Наконец-то встретила
Надобного – мне:
У кого-то смертная
Надоба – во мне...
 
      Как почти всегда прежде, со Штейгером она ошиблась, но с Сережей сбылось: он был единственным в ее жизни человеком, которому она нужна была «как хлеб». Они ринулись друг к другу, чтобы в совместности преодолеть и растворить собственное одиночество.
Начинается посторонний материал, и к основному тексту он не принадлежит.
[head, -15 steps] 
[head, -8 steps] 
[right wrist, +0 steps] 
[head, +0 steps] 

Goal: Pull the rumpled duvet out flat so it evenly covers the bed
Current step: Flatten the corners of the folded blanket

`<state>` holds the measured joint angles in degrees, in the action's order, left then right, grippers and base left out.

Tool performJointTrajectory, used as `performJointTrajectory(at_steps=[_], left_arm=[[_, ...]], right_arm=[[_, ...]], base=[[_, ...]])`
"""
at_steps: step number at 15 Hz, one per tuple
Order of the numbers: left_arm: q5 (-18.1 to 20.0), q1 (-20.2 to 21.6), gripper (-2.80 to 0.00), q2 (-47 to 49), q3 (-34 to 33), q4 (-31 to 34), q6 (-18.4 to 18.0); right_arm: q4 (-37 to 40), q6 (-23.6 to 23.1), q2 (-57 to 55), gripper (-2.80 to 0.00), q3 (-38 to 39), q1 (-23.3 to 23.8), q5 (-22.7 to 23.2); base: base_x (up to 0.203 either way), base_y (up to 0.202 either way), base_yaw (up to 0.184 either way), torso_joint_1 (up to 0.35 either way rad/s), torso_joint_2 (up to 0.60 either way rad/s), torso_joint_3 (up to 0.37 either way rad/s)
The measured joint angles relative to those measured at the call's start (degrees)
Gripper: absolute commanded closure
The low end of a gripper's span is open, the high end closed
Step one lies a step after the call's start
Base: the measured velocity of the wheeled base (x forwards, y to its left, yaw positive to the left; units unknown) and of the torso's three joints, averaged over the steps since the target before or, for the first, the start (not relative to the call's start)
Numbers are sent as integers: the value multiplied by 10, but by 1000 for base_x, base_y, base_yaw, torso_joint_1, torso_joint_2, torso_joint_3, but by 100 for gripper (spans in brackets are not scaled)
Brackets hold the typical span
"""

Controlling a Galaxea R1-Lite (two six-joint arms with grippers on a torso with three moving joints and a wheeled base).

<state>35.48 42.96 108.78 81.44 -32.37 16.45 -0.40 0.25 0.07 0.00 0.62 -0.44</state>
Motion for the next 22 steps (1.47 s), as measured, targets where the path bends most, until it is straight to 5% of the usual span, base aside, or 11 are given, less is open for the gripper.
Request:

И – не каждого поэта ждет такая удача – Сережа сразу на всю жизнь полюбил ее стихи, понял, что она – гений и не может быть «как все». По горячему следу знакомства, не позже конца 1911 года, Сергей Эфрон написал рассказ «Волшебница» , героиня которого Мара – конечно, Марина Цветаева. Это ее того времени внешность: «Большая девочка в синей матроске. Короткие светлые волосы, круглое лицо, зеленые глаза, прямо смотрящие в мои». Ее – возможно, именно так сказанные – слова: «я не умею доказывать, не умею жить, но воображение никогда мне не изменяло и не изменит». Мара как собственные читает стихи Марины Цветаевой, рассказывает эпизоды из своего детства, которые мы теперь знаем по автобиографической цветаевской прозе.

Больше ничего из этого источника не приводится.